Tie-die and slogans don't equal effective protest. But the argument is usually: wear a suit, get elected, then we'll take you seriously. But the syndicalists made the point that engagement with the system of established values blunts the legitimate objection to the system. Sometimes, violence is legitimate. Not the kind of pathetic protest we saw today, but the kind of serious, sustained resistance which the Tolpuddle martyrs, the Diggers, the Fifth Monarchists, the Peasants Revolt, the Monmouth Revolt, the '45, the Rebecca Riots, the Luddites, the Victorians who made early Peelers wear leather collars, the suffragists (just to cite British examples because it would be too easy to mention Irish and other ones) indulged in. One of the things I really respect about the English, Welsh, Scots etc. is that the people used to know how to resist. You cut Charles II's head off and ran plenty of other despots out of town, then forgot about it. Stop accepting that protest has to be 'legitimate': what does that mean? Who defines legitimacy? The American revolutionaries saw themselves as British patriots resisting illegitimate state control, and the police force nothing more than the armed wing of the upper classes for a couple of centuries ( and again during the miners' strike).
Slogans, witty placards and a few smashed windows won't bring about the revolution: it will delay it because it lets off steam. Serious, organised and sustained violence will, as it did in Kenya, Ireland, the 13 colonies, Poland, France, Italy, Cuba and many other countries. The problem with Britain is that the people were trained to legitimise the state because its power was trained on others (marginal groups, foreigners) to the extent that the British (or English, Welsh and Scots) forgot that power resides with them. Goverments rule by assumed consent - time to withdraw it. Today's protests were schoolyard histrionics - the lessons from history are that serious weaponry and strategic plans are required if you want to achieve serious change. Unless, of course, people just want a softer version of the status quo.

Wednesday, 1 April 2009

Thwarted

I was going to do lots more work, but got turfed out for a fire alarm. Now I just have to go for a drink for Laura's birthday.

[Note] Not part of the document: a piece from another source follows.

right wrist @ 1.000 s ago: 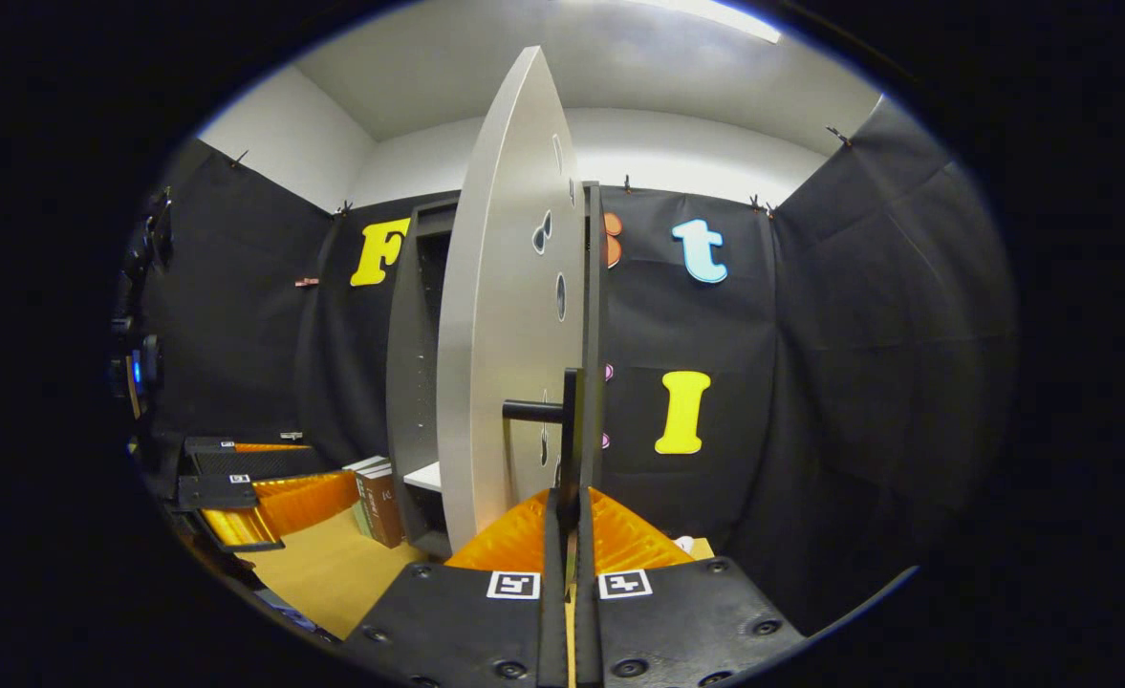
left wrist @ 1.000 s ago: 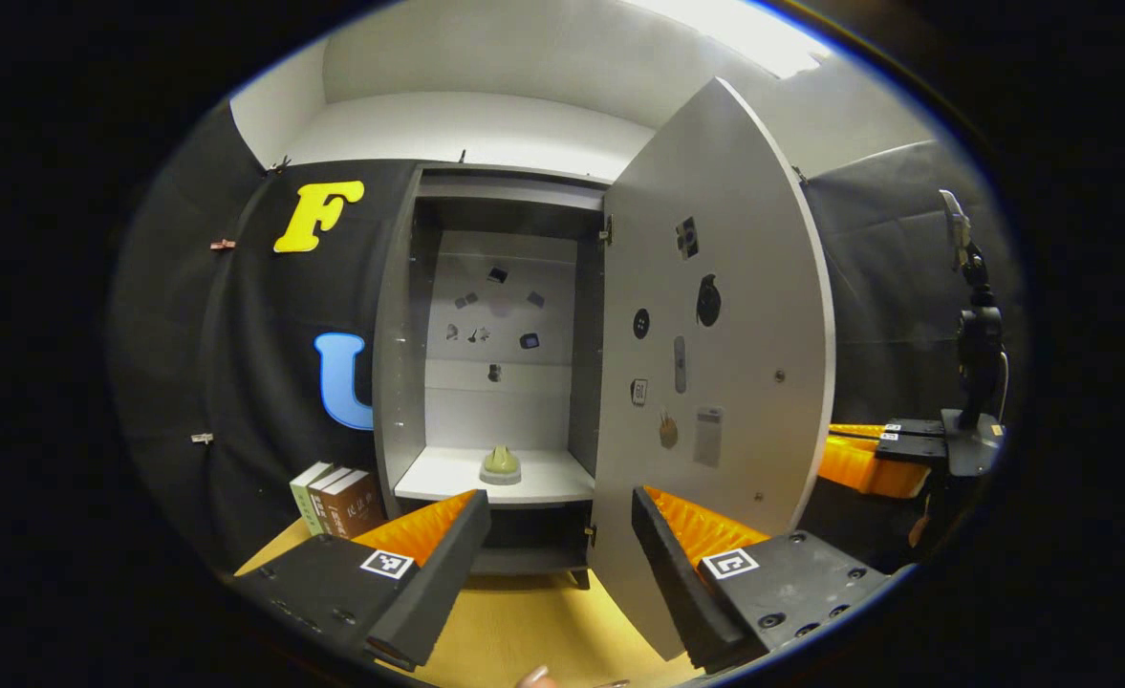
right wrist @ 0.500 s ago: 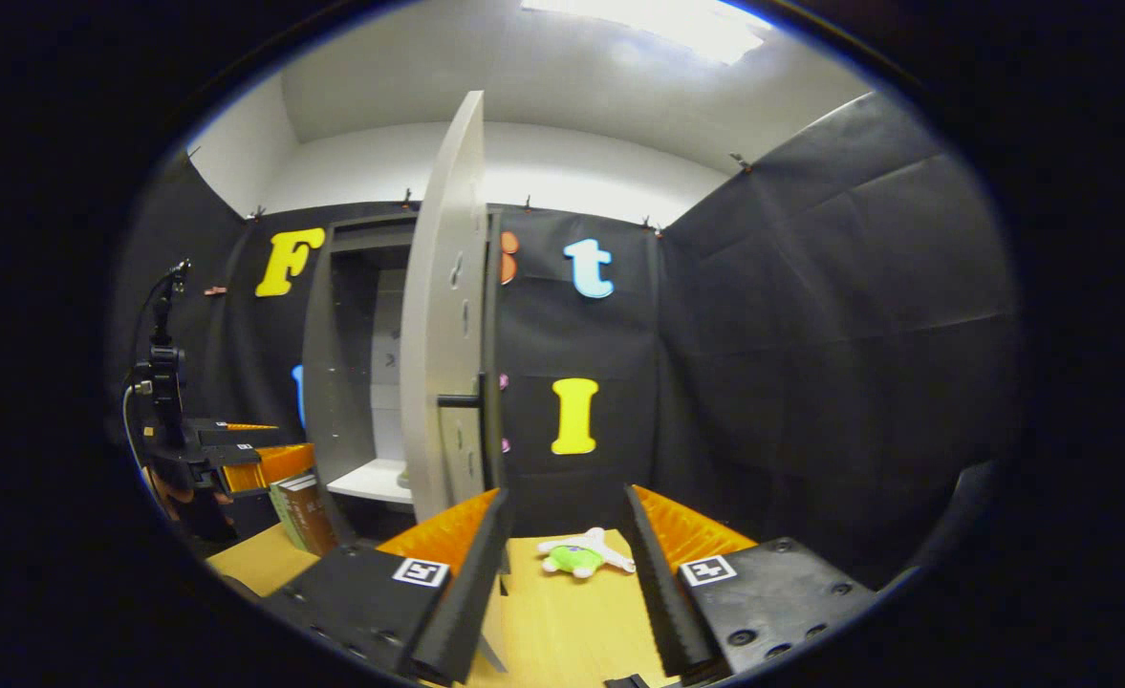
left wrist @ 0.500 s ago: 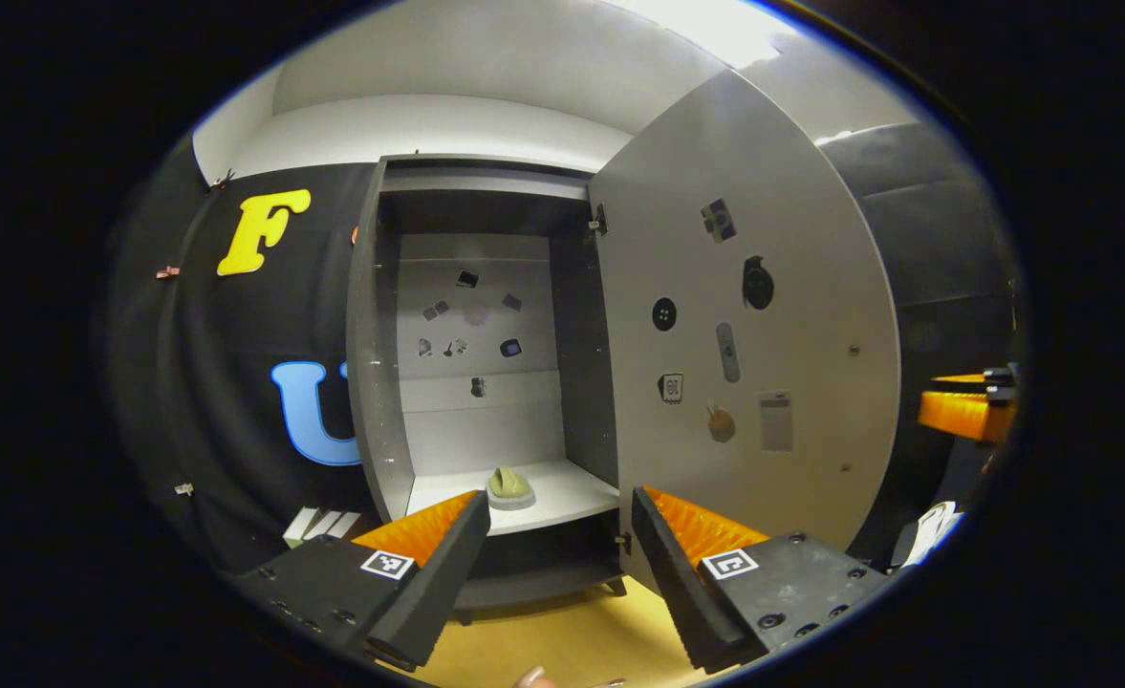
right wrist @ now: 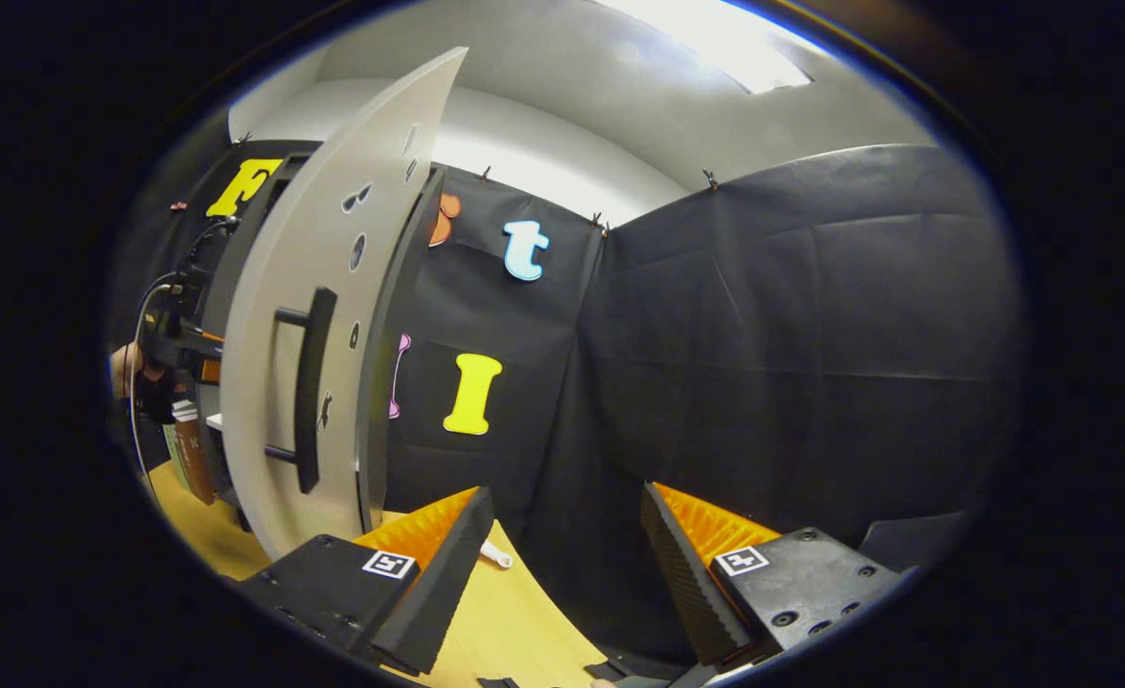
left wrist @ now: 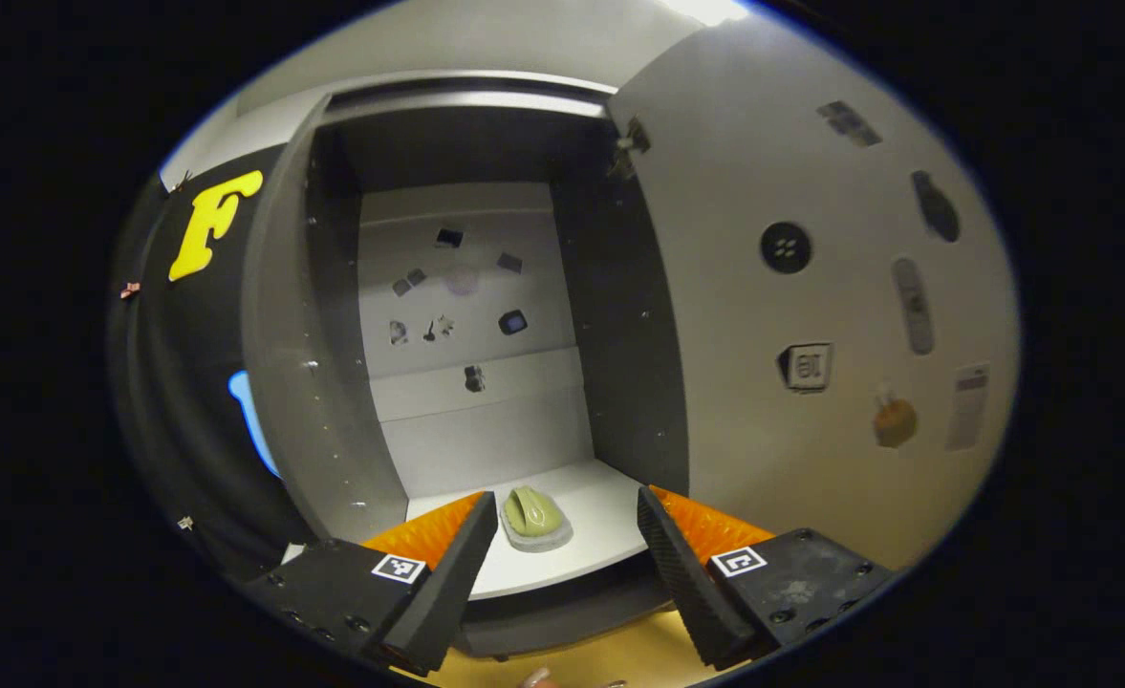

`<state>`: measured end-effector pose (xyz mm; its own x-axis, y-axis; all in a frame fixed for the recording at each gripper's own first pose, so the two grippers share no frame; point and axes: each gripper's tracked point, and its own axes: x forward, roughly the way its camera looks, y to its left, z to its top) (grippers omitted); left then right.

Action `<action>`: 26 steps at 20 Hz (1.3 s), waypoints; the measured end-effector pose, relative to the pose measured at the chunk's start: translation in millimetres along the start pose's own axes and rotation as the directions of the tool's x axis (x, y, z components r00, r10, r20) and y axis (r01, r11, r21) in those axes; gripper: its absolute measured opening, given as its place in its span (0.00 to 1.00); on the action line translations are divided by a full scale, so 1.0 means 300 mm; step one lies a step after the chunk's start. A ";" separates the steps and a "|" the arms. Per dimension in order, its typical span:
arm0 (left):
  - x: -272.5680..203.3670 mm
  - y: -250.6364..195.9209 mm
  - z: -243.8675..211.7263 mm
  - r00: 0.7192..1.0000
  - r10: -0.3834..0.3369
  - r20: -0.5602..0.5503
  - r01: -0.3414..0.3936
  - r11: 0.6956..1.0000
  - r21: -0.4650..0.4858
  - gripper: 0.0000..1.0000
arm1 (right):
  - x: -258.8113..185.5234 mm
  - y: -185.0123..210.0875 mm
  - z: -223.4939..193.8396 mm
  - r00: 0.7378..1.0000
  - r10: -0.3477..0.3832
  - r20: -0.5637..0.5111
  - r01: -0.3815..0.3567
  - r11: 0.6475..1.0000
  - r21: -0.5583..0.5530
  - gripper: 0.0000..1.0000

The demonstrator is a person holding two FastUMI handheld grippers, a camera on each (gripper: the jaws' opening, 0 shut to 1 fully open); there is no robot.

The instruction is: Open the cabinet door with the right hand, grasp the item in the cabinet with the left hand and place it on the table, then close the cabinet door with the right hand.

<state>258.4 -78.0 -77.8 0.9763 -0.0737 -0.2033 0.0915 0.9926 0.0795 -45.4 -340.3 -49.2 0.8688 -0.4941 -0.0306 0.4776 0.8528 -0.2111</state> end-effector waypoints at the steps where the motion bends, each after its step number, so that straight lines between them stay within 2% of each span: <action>1: 0.059 0.006 -0.010 1.000 -0.002 -0.016 0.002 1.000 0.001 0.93 | 0.037 -0.032 -0.020 1.000 -0.017 -0.009 0.017 1.000 -0.017 0.98; 2: 0.111 0.016 -0.027 0.999 0.001 -0.037 -0.001 1.000 -0.001 0.97 | 0.075 -0.054 -0.039 0.999 -0.034 -0.023 0.034 0.999 -0.020 0.98; 3: 0.166 0.027 -0.045 0.998 0.007 -0.060 -0.007 1.000 -0.001 0.92 | 0.109 -0.059 -0.052 0.999 -0.034 -0.034 0.034 0.999 -0.010 0.97; 5: 0.255 0.058 -0.079 0.996 0.024 -0.085 -0.025 1.000 -0.010 0.92 | 0.145 -0.079 -0.088 0.998 -0.032 -0.051 0.032 0.999 0.008 0.98; 9: 0.391 0.130 -0.126 0.988 0.064 -0.138 -0.066 0.998 -0.010 0.92 | 0.276 -0.141 -0.152 0.993 -0.073 -0.090 0.073 0.997 -0.006 0.98; 13: 0.496 0.159 -0.185 0.976 0.070 -0.204 -0.081 0.996 -0.047 0.90 | 0.346 -0.164 -0.208 0.989 -0.074 -0.124 0.080 0.996 0.045 0.98; 18: 0.572 0.170 -0.241 0.957 0.086 -0.278 -0.114 0.990 -0.086 0.89 | 0.408 -0.168 -0.249 0.988 -0.070 -0.140 0.071 0.997 0.005 0.98; 21: 0.603 0.183 -0.271 0.942 0.105 -0.318 -0.144 0.984 -0.101 0.87 | 0.430 -0.163 -0.263 0.987 -0.058 -0.150 0.062 0.998 0.019 0.98; 24: 0.616 0.179 -0.329 0.916 0.095 -0.389 -0.166 0.974 -0.153 0.81 | 0.444 -0.180 -0.264 0.987 -0.065 -0.148 0.071 0.997 0.030 0.96; 26: 0.622 0.184 -0.358 0.904 0.105 -0.415 -0.185 0.970 -0.156 0.75 | 0.452 -0.189 -0.269 0.986 -0.072 -0.151 0.078 0.996 0.036 0.98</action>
<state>424.6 -26.8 -216.0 0.8104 0.0777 -0.5807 -0.1220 0.9918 -0.0376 34.8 -469.3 -120.3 0.8026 -0.5739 -0.1628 0.5483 0.8172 -0.1773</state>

The G20 demonstrations seem to have turned into the traditional police riot. Monbiot sums it up but most other accounts seem to tally.

Oops, I Did It Again

Oops. I went out to buy a birthday card and accidentally bought 4 more books: Ackroyd's retelling of The Canterbury Tales, Mark Steel's What's Going On?, Mark Radcliffe's Thank You For The Days (I interviewed him once - what an incredibly decent, kind man) and Madresfield: The Real Brideshead, because I know the area and quite like some of Waugh's work.

Meanwhile, while I buy books and write essays on blended learning, my heart's in London, where comrades are expending their energy in ineffectual but fun ways.